Data records
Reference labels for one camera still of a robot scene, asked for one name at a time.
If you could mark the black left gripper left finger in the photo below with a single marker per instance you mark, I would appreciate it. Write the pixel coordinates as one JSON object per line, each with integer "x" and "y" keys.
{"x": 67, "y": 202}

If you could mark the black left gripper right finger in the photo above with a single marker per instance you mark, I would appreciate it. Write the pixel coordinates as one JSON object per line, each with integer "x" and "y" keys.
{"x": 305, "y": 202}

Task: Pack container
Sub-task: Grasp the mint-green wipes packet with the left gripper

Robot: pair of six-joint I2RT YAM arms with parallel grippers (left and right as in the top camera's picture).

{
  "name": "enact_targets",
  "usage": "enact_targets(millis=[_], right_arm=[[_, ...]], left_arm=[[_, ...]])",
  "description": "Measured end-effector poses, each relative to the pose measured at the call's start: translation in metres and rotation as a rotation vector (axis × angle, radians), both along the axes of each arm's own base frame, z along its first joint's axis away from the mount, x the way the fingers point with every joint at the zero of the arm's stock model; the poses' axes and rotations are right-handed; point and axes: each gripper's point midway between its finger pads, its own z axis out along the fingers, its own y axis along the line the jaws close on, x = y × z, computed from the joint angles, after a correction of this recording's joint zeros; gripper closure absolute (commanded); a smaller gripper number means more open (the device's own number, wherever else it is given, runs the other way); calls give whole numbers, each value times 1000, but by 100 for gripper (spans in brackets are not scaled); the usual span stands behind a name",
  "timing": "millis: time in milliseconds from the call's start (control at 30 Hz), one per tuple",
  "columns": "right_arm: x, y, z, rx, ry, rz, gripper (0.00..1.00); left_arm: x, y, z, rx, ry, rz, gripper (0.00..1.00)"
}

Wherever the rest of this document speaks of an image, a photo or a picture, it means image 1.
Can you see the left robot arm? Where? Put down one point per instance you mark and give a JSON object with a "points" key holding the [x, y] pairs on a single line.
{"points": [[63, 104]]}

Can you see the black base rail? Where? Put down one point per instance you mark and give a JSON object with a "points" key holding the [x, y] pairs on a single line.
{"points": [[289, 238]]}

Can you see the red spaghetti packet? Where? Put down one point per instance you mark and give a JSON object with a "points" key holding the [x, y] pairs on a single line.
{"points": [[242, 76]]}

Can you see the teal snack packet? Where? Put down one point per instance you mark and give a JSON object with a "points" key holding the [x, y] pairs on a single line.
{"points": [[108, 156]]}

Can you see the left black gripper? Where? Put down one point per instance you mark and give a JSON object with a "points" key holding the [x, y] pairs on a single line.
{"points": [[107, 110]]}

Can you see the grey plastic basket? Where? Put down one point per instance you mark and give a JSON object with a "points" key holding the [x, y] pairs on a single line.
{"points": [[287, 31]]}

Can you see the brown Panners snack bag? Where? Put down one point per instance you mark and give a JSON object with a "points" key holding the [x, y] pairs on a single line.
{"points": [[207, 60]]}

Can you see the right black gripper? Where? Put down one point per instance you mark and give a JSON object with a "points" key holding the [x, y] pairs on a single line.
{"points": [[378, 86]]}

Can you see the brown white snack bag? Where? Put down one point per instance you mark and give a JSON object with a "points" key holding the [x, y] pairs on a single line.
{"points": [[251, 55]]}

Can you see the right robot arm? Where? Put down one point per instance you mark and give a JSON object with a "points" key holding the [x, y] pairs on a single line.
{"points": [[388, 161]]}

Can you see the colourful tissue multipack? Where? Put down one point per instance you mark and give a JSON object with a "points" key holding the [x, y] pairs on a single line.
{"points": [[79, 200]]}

==

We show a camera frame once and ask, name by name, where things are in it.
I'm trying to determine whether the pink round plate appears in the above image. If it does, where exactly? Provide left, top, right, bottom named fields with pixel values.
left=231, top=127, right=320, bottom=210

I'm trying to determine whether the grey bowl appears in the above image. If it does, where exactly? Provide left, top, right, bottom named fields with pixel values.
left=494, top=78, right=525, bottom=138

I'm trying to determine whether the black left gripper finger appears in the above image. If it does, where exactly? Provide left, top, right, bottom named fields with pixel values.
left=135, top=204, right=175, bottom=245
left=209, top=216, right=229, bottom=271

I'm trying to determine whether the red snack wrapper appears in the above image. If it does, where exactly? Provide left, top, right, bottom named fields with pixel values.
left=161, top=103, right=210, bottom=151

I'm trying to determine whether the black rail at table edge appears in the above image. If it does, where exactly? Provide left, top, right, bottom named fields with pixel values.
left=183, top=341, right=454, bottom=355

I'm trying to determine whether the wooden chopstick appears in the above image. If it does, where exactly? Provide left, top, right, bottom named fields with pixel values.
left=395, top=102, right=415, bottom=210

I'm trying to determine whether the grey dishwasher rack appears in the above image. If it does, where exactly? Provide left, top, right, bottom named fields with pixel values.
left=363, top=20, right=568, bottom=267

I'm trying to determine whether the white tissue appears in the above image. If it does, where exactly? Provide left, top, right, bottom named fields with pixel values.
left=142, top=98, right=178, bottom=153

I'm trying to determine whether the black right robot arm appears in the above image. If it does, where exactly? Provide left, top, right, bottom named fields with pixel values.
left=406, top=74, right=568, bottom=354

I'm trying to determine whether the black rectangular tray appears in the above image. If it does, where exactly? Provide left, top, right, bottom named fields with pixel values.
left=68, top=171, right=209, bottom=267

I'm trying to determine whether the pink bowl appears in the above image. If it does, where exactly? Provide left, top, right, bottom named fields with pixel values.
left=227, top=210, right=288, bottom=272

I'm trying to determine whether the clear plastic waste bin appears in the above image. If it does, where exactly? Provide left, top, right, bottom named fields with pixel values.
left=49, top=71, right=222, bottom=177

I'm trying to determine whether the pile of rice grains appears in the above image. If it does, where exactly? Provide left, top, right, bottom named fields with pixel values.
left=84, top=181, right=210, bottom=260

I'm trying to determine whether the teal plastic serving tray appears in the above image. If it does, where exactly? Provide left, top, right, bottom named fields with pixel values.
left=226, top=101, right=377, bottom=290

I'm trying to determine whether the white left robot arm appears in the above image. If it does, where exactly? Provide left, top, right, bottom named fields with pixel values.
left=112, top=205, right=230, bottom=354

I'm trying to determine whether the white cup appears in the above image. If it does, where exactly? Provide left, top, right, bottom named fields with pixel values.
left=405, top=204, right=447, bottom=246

---

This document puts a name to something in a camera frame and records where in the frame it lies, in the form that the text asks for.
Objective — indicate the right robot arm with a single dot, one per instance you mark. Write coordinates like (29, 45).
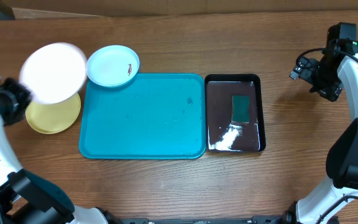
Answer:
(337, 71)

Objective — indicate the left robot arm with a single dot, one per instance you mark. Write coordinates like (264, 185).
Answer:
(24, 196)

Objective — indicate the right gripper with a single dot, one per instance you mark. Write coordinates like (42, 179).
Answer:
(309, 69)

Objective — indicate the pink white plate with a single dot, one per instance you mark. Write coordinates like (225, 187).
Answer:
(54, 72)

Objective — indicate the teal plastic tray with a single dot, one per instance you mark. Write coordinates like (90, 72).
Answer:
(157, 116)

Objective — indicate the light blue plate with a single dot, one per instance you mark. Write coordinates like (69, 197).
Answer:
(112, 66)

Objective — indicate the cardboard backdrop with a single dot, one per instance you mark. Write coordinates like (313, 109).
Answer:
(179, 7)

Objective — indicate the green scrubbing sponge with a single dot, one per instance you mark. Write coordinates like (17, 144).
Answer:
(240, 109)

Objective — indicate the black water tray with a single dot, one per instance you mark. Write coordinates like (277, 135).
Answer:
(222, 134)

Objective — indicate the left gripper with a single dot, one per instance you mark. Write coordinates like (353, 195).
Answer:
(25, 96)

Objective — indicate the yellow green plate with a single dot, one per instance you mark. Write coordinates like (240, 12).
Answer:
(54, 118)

- [WHAT THE TASK ASKS] Scan the data above for the word "camera", then copy every line that holds it.

- [ANSWER TO THIS TASK]
Reference labels for one camera still of a robot scene, asked for one name at a time.
Robot: pair of six-joint I2RT YAM arms with parallel grippers (left and right as in the top camera's picture).
We show a camera frame once and ask, name by name, where things are in it.
This document puts a name to something in a camera frame and records where in the frame it lies, in the form that the text asks for.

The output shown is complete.